What this task involves - Beginning with the line that contains "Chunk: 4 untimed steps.", copy each remaining line of the data below exactly.

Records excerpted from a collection
────────────────

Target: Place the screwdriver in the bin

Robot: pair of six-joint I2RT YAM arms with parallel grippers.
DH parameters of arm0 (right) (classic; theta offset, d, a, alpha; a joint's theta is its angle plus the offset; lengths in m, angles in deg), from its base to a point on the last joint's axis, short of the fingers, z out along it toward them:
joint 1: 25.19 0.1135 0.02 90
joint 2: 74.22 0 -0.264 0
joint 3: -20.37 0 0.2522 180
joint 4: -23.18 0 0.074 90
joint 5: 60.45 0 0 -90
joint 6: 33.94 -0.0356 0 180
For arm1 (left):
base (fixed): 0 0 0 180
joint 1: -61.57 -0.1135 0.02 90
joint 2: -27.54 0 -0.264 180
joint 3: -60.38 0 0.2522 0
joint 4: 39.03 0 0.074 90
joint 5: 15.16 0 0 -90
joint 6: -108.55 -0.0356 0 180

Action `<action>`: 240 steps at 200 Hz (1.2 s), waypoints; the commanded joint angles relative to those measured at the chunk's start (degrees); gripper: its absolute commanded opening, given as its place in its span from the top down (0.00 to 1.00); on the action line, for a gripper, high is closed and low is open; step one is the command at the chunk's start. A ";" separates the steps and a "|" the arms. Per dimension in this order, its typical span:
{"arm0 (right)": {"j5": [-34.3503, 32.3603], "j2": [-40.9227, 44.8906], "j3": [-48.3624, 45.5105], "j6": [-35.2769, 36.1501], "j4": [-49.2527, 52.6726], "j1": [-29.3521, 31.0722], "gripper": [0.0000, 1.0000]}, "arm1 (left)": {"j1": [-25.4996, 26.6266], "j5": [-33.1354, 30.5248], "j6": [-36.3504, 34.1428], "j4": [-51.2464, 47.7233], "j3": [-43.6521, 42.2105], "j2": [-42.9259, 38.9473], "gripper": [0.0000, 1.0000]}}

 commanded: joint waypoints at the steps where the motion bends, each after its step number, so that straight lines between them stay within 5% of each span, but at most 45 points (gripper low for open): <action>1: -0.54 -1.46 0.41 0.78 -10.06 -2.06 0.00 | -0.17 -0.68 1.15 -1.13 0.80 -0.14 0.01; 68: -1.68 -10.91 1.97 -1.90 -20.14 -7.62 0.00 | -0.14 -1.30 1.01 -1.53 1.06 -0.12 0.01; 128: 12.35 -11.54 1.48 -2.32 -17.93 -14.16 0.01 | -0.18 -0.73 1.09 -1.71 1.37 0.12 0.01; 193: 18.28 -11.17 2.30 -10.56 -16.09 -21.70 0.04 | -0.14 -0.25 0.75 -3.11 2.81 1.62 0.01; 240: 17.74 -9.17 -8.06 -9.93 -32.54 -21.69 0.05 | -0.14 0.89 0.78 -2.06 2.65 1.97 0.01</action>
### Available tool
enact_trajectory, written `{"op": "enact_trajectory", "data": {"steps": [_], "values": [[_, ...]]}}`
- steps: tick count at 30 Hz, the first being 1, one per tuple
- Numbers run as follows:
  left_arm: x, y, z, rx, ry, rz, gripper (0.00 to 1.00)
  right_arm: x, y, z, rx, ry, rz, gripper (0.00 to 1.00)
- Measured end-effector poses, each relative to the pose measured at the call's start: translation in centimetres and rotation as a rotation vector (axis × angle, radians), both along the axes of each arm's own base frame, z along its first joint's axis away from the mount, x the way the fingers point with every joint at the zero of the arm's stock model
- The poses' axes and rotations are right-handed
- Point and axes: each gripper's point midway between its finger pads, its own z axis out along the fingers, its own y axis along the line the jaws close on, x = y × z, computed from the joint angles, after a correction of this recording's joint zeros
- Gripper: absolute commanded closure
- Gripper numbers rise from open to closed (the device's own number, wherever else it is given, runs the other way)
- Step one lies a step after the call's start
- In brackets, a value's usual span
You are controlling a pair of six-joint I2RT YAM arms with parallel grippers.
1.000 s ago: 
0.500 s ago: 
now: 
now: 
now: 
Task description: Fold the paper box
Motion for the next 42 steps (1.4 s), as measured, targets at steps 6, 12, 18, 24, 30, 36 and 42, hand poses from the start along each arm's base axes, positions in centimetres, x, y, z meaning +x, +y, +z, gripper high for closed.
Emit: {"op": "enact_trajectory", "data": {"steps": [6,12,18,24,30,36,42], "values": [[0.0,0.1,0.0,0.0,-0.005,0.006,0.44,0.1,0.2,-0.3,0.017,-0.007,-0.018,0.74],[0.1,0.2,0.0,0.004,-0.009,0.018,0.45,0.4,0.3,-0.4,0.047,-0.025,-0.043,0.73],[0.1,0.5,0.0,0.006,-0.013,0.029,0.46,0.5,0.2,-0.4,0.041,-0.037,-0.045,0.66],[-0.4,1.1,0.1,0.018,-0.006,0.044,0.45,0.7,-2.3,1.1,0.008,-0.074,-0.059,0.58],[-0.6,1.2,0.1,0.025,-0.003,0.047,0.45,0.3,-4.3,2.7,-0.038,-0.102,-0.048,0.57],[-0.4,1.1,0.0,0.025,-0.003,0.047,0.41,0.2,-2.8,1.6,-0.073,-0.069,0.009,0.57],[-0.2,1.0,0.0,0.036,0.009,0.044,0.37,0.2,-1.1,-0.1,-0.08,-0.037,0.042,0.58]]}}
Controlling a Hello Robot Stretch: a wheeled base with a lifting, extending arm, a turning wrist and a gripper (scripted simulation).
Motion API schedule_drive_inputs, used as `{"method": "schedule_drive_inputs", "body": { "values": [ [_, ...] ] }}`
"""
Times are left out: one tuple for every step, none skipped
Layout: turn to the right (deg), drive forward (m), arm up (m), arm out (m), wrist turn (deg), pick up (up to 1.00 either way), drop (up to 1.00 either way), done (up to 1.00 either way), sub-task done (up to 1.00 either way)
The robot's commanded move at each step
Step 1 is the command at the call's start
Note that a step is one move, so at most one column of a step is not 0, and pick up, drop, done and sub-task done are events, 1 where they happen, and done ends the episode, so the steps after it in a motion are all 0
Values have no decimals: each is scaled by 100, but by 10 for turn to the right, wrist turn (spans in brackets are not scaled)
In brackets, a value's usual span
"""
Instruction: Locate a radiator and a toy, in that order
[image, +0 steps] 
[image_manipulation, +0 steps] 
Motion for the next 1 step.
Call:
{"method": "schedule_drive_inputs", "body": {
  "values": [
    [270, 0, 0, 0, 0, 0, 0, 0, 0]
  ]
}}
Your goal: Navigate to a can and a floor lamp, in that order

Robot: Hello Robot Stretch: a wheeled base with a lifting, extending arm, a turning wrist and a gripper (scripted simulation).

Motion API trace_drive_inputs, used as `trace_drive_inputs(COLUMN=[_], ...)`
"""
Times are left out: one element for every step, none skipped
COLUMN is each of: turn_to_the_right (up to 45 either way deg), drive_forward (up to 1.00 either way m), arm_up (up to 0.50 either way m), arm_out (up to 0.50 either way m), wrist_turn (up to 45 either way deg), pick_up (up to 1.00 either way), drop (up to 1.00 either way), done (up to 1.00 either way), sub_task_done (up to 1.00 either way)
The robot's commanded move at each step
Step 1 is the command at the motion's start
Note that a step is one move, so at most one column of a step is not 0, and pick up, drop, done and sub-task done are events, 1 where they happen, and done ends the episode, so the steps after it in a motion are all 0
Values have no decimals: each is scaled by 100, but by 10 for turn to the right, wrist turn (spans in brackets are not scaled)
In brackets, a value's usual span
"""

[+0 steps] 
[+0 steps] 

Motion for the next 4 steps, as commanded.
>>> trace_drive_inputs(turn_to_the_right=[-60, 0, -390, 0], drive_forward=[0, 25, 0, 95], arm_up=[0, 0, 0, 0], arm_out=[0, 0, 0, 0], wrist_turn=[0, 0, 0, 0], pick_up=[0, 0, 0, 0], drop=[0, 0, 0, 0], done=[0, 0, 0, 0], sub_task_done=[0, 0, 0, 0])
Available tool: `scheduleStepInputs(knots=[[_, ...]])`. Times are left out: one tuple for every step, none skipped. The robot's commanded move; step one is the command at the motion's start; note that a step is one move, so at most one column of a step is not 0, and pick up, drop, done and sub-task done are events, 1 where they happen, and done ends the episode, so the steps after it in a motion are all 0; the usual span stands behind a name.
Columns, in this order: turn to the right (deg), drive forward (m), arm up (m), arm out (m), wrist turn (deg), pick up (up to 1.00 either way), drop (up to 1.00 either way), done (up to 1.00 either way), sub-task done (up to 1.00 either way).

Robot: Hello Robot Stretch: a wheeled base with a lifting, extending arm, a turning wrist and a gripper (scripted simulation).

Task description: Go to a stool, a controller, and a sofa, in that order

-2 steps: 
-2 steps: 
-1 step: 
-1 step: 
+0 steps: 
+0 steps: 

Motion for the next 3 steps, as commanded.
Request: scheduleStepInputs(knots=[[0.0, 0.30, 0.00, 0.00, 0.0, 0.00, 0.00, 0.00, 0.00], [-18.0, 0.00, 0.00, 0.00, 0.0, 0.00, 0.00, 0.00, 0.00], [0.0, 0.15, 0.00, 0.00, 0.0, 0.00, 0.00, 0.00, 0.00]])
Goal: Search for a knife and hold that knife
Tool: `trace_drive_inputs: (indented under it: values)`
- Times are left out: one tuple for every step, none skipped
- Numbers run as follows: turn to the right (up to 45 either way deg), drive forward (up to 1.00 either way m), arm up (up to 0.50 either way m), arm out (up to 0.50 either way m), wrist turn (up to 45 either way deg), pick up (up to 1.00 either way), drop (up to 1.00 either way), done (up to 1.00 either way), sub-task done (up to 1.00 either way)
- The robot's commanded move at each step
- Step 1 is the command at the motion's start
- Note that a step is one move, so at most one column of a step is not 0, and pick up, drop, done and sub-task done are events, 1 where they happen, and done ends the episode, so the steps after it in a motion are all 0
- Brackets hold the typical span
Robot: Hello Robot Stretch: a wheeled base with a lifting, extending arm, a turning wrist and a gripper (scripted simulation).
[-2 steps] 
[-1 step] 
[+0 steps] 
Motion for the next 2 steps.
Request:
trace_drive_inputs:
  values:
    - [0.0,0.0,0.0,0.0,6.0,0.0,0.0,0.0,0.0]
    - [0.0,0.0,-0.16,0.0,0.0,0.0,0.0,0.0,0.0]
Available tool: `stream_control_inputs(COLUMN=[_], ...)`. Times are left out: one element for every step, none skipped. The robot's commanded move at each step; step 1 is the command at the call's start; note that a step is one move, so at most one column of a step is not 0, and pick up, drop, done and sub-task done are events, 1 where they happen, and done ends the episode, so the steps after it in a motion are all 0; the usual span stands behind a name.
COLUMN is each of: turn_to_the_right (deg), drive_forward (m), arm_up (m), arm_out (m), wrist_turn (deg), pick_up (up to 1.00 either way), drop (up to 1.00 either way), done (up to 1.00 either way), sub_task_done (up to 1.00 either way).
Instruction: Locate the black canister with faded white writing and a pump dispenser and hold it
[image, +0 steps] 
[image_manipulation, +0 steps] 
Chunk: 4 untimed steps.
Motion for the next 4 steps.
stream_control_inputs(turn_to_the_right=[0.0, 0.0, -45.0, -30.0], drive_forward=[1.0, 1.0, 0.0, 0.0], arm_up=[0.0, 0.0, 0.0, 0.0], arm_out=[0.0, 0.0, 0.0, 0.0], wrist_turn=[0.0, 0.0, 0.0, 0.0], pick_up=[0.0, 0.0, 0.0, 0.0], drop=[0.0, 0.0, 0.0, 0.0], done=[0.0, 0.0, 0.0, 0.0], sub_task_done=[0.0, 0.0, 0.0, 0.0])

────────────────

Written answer -
Chunk: 4 untimed steps.
Motion for the next 4 steps.
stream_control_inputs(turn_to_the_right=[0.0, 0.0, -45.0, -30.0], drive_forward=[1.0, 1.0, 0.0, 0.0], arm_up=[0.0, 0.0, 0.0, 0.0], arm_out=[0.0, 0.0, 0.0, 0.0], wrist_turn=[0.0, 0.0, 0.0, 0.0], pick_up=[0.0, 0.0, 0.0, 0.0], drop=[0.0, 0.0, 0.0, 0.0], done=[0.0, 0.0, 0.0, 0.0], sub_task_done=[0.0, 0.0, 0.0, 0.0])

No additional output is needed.